■ WORK REQUEST ■
Where a line below holds the string "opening", copy that line.

DATA BELOW below:

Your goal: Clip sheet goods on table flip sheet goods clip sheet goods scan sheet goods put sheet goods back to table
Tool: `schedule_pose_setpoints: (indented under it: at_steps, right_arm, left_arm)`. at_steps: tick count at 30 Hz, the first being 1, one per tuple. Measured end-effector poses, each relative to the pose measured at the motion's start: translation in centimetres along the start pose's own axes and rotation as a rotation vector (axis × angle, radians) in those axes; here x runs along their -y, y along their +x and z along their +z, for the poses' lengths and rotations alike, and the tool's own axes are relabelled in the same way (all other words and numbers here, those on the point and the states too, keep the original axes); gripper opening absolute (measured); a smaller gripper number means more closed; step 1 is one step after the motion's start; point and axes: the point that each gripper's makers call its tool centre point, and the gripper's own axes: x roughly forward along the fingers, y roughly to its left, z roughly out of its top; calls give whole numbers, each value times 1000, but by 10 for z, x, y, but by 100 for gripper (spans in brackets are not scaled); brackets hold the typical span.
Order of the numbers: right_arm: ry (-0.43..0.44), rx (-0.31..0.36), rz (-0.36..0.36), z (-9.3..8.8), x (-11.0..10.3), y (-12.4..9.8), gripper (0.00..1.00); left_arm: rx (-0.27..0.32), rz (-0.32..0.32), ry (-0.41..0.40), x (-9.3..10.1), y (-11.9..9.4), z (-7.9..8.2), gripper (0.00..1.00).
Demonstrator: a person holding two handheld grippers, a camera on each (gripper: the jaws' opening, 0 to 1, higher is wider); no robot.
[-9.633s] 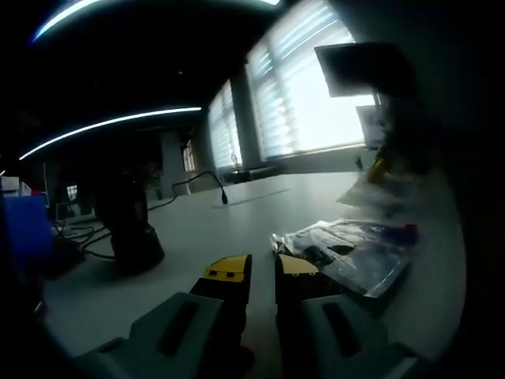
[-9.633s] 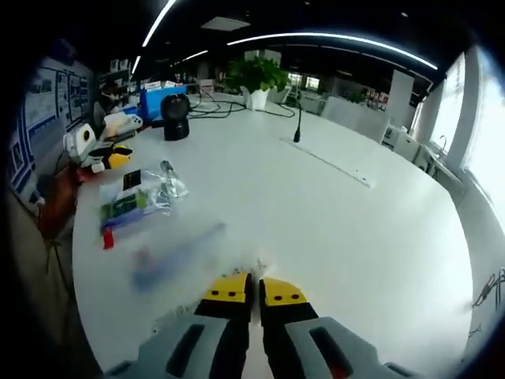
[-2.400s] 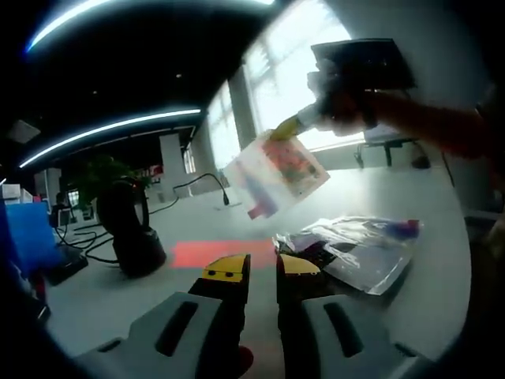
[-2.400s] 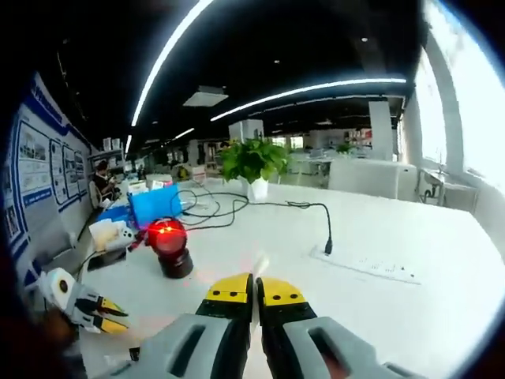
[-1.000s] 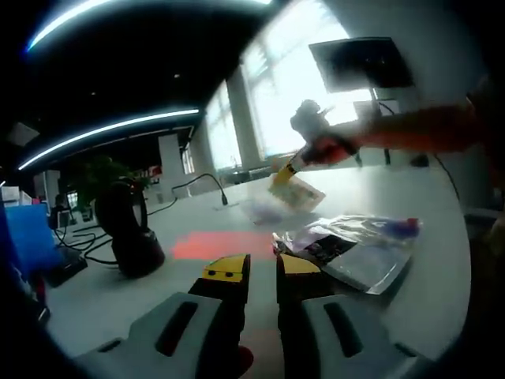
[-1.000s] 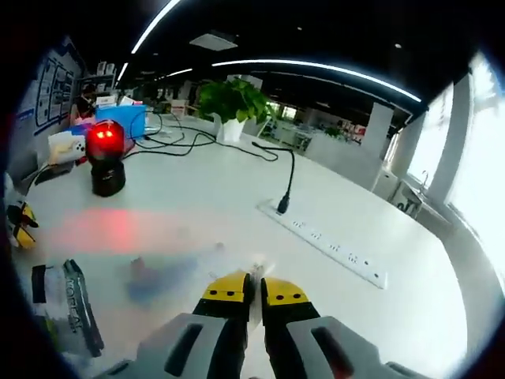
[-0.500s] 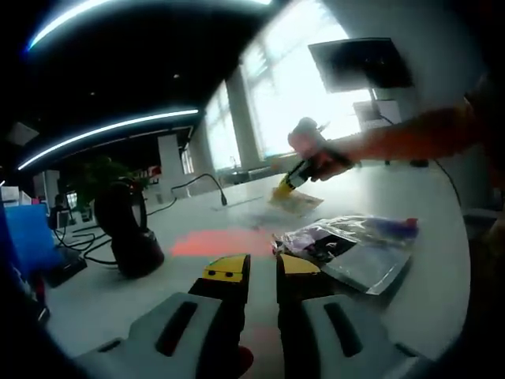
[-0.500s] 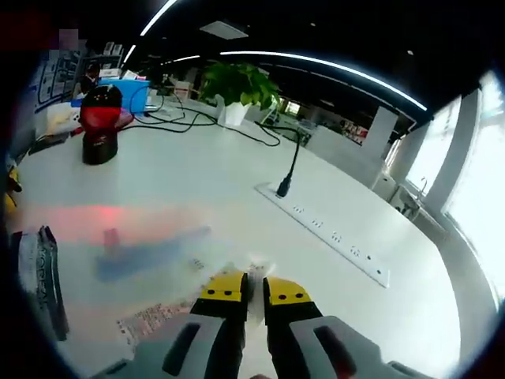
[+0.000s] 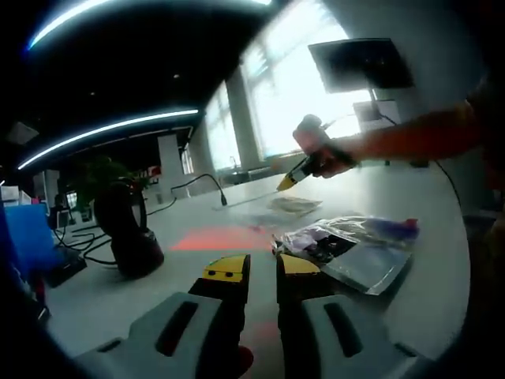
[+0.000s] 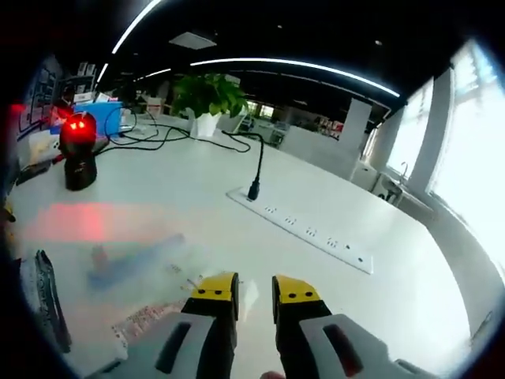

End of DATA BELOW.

■ SOLUTION TO THIS TASK ■
Tool: `schedule_pose_setpoints: (indented under it: at_steps, right_arm, left_arm)`. at_steps: tick count at 30 Hz, the first being 1, one per tuple. Measured end-effector poses, each relative to the pose measured at the motion's start: translation in centimetres along the start pose's own axes and rotation as a rotation vector (axis × angle, radians) in those axes; here x runs along their -y, y along their +x and z along their +z, for the poses' lengths and rotations alike, and the tool's own axes are relabelled in the same way (all other words and numbers here, those on the point and the states too, keep the original axes); gripper opening absolute (measured); a smaller gripper number means more closed; step 1 is one step after the motion's start; point and axes: the point that each gripper's makers call its tool centre point, and the gripper's own axes: x roughly forward along the fingers, y roughly to its left, z roughly out of its top; calls give whole numbers, each value times 1000, but by 10 for z, x, y, but by 100 for gripper (spans in brackets are not scaled); brackets hold the typical span.
Demonstrator: a person holding two handheld grippers, a camera on each (gripper: the jaws' opening, 0 to 1, higher is wider); no robot.

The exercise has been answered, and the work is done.